Wednesday, August 5, 2009

Murder at Mile Marker 36 - Thriller Novel

Murder at Mile Marker 36 - Another thriller novel based on the Garden State Parkway murders of Memorial Day weekend 1969.

This one is a conspiracy thriller, with a campaign strategy developed for a candidate for governor to blame the murders on Ted Bundy in order to get the law and order vote and win the election.

Can you stand it?

http://www.milemarker36.com/index.html

Vulnerability on the critical law and order issue is the main obstacle in the way of silver-tongued Matt Moran's quest to become governor of New Jersey. His campaign team attempts to solve the problem by blaming the infamous 1969 Coed murders on Ted Bundy.

Pursuit of closure and clues connecting Ted Bundy to the 32-year old cold case are chilling. A love affair involving protagonist Sebstian Kenyon, an ex-journalist, and hotshot political consultant Geena Fallon seasons the story without removing focus from the ghost of the notorious serial killer.

"Murder at Mile Marker 36," set mainly along the Jersey shore, including the famed Pine Barrens, and takes the reader to Wyoming, Arizona, Harrisburg, Newark and Alexandria, Virginia. It runs roughly 240 pages.

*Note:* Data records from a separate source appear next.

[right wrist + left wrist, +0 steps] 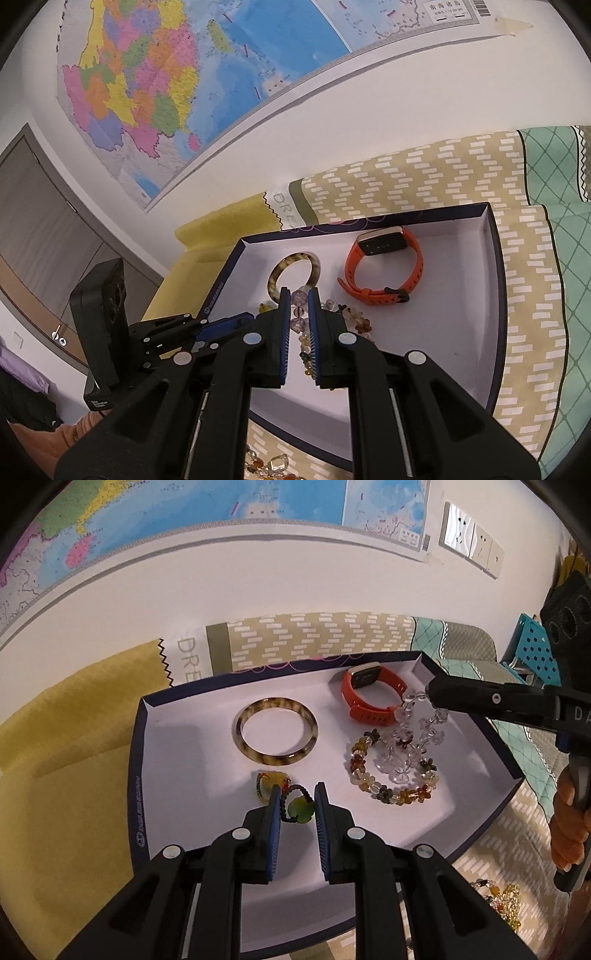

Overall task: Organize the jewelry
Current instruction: 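Carry the ring in the left tool and the necklace in the right tool into the box, then open the right tool to drop the necklace while the left tool releases the ring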

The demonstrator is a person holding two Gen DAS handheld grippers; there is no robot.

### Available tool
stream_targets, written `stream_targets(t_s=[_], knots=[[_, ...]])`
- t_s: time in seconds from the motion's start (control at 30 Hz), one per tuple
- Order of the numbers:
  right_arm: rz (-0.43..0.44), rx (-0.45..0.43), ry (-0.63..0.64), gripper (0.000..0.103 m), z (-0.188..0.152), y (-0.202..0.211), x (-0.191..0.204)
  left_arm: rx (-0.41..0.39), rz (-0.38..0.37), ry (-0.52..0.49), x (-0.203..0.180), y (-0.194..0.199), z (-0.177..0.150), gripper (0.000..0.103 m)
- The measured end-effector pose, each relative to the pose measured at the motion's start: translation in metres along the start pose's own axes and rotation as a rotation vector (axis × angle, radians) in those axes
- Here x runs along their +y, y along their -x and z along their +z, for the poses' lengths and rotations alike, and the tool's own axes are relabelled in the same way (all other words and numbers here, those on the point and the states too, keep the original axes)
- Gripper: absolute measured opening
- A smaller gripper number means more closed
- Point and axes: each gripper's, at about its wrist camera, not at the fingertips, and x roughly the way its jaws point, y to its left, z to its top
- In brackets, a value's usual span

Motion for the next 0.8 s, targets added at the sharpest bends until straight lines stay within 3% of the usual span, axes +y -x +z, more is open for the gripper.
stream_targets(t_s=[0.33,0.5,0.6,0.7,0.8], knots=[[-0.051,0.011,-0.015,0.012,-0.006,-0.001,-0.010,0.032,0.012,0.006,0.000,-0.012,0.005,0.017],[-0.071,0.001,-0.016,0.026,-0.008,0.004,-0.011,0.034,0.016,-0.001,-0.003,-0.013,0.005,0.017],[-0.068,-0.003,-0.020,0.031,-0.010,0.009,-0.011,0.030,0.012,0.006,-0.003,-0.011,0.004,0.025],[-0.069,-0.008,-0.017,0.037,-0.013,0.016,-0.010,-0.003,0.004,0.011,-0.002,-0.002,0.003,0.042],[-0.070,-0.013,-0.015,0.046,-0.017,0.024,-0.007,-0.030,-0.029,0.027,0.001,0.009,0.003,0.043]])
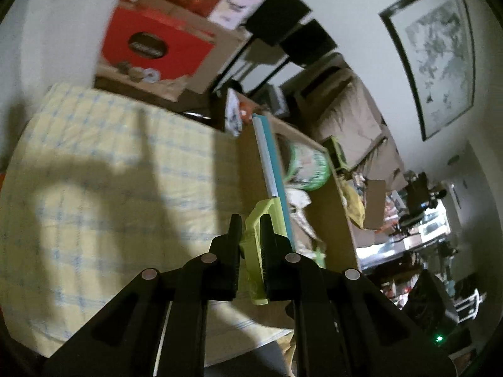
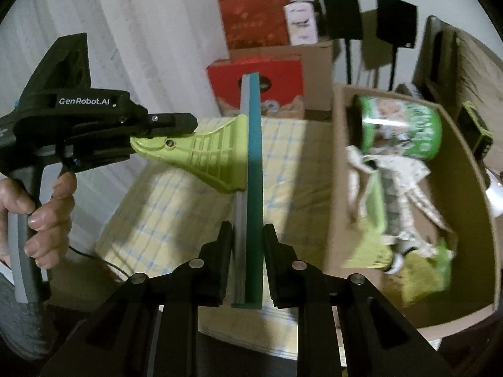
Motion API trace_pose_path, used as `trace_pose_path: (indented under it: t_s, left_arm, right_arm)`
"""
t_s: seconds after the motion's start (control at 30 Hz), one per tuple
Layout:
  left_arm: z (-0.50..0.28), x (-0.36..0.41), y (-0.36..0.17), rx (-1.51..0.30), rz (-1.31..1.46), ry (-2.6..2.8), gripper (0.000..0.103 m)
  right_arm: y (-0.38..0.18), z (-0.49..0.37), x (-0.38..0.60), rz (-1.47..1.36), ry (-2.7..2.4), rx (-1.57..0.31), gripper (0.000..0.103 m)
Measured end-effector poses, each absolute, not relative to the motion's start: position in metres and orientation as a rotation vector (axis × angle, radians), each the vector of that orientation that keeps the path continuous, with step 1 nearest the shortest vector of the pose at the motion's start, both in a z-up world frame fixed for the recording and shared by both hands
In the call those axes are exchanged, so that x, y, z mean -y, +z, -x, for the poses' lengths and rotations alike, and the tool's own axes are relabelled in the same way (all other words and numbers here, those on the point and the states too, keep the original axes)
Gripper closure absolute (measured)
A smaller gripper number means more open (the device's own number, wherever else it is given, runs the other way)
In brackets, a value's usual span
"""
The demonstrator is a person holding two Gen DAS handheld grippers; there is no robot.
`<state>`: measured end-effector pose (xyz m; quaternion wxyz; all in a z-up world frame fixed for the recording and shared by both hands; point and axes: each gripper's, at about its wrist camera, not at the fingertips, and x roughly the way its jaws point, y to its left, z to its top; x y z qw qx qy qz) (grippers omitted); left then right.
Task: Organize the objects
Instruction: 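Carry the squeegee over the cardboard box with both tools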
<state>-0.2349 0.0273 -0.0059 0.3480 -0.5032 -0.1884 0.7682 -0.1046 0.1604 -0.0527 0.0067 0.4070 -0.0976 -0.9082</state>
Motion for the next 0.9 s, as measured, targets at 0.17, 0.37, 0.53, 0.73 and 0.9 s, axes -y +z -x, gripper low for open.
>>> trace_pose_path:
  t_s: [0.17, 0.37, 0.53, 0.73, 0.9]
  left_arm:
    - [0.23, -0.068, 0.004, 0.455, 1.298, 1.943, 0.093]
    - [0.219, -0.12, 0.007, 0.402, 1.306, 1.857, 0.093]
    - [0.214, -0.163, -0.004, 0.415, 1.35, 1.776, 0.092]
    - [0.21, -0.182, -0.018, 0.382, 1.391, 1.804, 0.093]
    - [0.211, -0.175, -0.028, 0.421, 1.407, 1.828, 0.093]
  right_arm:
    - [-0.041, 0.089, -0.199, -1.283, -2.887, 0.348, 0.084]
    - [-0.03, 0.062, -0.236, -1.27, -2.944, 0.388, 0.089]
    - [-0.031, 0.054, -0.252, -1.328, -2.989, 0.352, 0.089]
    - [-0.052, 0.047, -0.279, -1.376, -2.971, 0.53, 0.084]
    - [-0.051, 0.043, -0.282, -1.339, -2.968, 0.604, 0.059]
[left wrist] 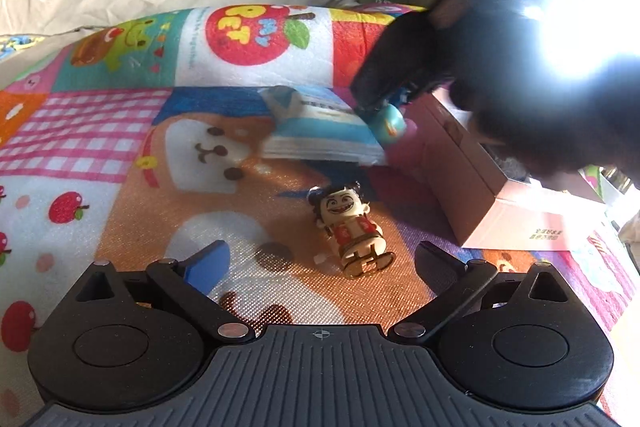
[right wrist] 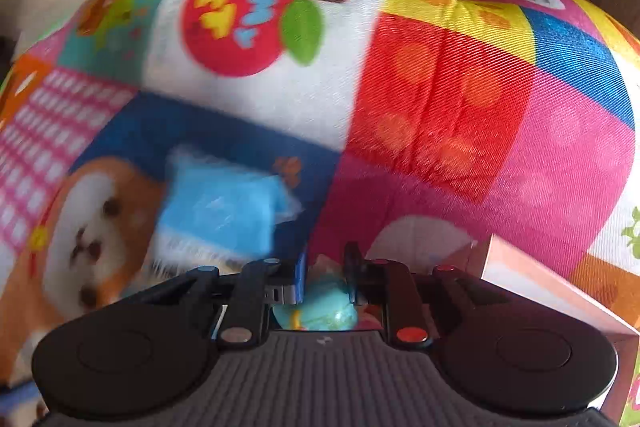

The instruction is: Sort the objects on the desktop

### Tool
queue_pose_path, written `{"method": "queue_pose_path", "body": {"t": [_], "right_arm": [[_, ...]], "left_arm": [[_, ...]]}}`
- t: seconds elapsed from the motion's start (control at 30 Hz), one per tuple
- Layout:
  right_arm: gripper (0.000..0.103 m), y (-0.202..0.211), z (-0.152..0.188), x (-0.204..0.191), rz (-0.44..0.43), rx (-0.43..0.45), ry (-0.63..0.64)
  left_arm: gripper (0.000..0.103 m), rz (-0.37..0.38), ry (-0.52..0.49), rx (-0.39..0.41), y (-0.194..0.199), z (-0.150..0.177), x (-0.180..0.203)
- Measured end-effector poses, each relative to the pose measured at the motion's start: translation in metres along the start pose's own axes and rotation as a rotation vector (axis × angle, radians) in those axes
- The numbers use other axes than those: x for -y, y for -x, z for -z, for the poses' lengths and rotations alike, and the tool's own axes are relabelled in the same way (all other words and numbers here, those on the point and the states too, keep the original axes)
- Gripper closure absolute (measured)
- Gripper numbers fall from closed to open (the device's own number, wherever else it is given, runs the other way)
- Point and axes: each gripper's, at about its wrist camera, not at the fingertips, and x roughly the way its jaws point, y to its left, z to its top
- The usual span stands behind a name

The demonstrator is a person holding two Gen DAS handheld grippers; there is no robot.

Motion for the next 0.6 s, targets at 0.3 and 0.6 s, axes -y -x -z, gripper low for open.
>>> {"method": "queue_pose_path", "body": {"t": [0.3,0.6], "right_arm": [[0.097,0.101,0.078,-0.011,-0.246,0.059,-0.006],[0.089,0.119,0.108,-0.006,-0.192,0.115,-0.019]], "left_arm": [[0.001,0.006,-0.011,0.003,0.000,0.001,0.001],[0.001,-0.020,-0.033,-0.011,-0.003,0.001,0.005]]}}
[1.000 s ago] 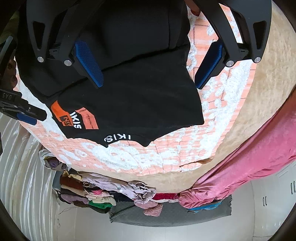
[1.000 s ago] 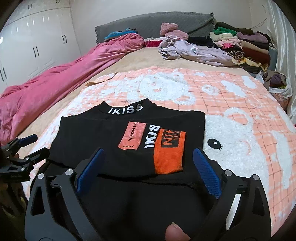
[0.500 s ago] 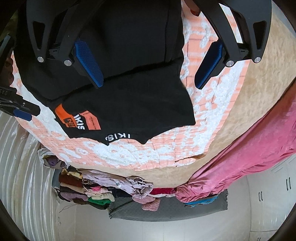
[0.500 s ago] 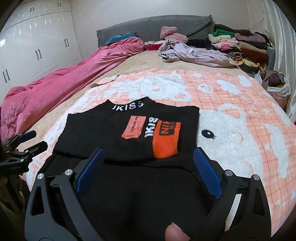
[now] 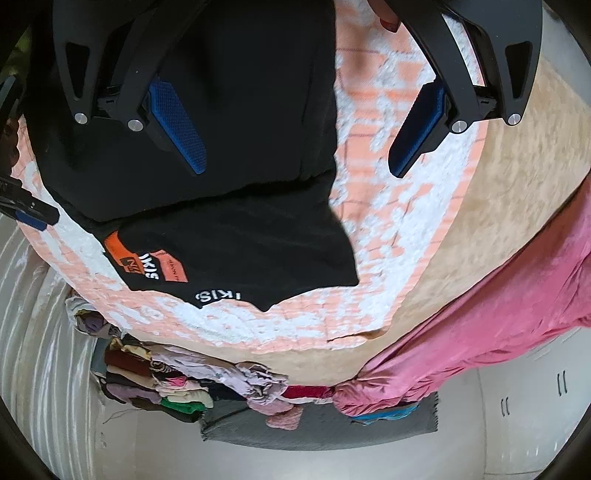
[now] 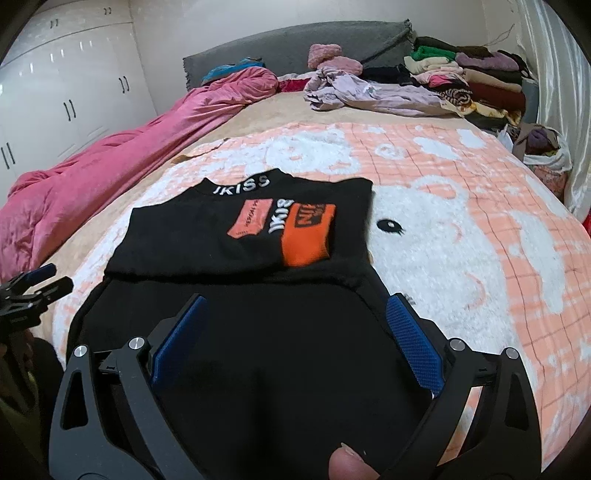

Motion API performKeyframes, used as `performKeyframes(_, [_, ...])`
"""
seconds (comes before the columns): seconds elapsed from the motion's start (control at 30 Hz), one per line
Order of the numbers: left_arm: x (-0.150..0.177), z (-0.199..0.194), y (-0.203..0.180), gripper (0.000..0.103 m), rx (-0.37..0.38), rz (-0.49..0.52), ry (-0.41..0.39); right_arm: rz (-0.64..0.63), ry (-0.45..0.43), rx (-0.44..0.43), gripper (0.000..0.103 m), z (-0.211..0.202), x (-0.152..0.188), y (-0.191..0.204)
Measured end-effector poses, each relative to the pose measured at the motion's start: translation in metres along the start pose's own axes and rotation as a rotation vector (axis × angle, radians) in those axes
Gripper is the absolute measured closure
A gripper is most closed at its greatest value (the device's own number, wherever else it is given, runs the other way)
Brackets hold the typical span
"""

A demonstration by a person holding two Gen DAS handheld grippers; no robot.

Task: Fold small clothes
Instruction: 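Move both open tools back along the shirt body toward the hem, then close the right tool on the black hem while the left tool grasps it too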

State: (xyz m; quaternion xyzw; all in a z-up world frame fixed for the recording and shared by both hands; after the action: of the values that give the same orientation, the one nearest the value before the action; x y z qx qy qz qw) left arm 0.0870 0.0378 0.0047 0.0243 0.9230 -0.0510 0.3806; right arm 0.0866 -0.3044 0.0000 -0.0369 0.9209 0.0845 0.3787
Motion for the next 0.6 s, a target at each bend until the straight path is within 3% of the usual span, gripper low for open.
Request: performKeyframes(0.6, [0.033, -0.019, 0.03, 0.005, -0.017, -0.081, 0.042, -0.001, 0.065, 0.0, 0.012, -0.028, 0.028, -0.006])
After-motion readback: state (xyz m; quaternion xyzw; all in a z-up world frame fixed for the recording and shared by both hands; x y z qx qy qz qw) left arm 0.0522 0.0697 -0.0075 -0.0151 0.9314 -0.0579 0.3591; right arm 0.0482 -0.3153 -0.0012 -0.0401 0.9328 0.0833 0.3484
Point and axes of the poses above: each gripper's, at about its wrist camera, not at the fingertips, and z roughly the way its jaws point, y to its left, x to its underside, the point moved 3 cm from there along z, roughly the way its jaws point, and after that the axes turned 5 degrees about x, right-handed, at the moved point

In addition to Bundy's ghostly presence, major characters include dashing Matt Moran; Matt's wife Maggie, using the family fortune to finance the gubernatorial campaign; Lucious Harvey, a New Jersey State Trooper on leave to help his friend and confidante with the election so he can become the first "real" African-American to lead the state police: Nick Mastricola, old school Atlantic City pol and Moran campaign advisor, and savvy pollster Jack Remington.

Also, Yocontalie Wolf, a sensual Native-American psychiatrist who heard the serial killer's confession years earlier; Melvin "Catfish" Sadler, burned-out black trooper who helps Kenyon connect the dots; Sandra Steele, now 42, kid sister of one of the 1969 murder victims; George Butler, greedy former FBI agent who helped pioneer the concept of criminal profiling, and Reyneso "Popo" Vasquez, the mysterious Miami detective who taped details of the killer's horrific confession of the Coed murders.

And of course, Kenyon and Geena and their black lab retriever "Killer".

Ken Shuttleworth is an award-winning journalist with several newspapers including the Philadelphia Inquirer and the Cherry Hill based Courier Post, the leading newspaper in South Jersey. He has also been a street reporter for top ranked KYW News Radio in Philadelphia. He made a career switch from journalism in 1989 and became a political/public policy media tactician. He played a key role in shapiung the Camden County Democratic Committee into one of the best political organizaitons of its kind in the nation.

A life-long fan of mysteries, Ken Shuttleworth finally sat down to begin writing his first novel, "Murder at Mile Marker 36", at age 50. The native Philadelphian and 1965 graduate of Temple University has lived in New Jersey since 1971 and currently resides in Haddon Heights.

Ken Shuttleworth's work typiflies what critic/editor George Plimpton meant when he told a New York Times reporter that powerful forces cohere in New Jersey Literary history, adding: "Its habitues are so extraordnary - more than any other state in the East. The mob, great prizefighters, the prisons, the world of Far Hills, the gamblers, the shore, the corridor between Philadelphia and New York - there is the extraordinary framework that the state's writers have had throughout American history."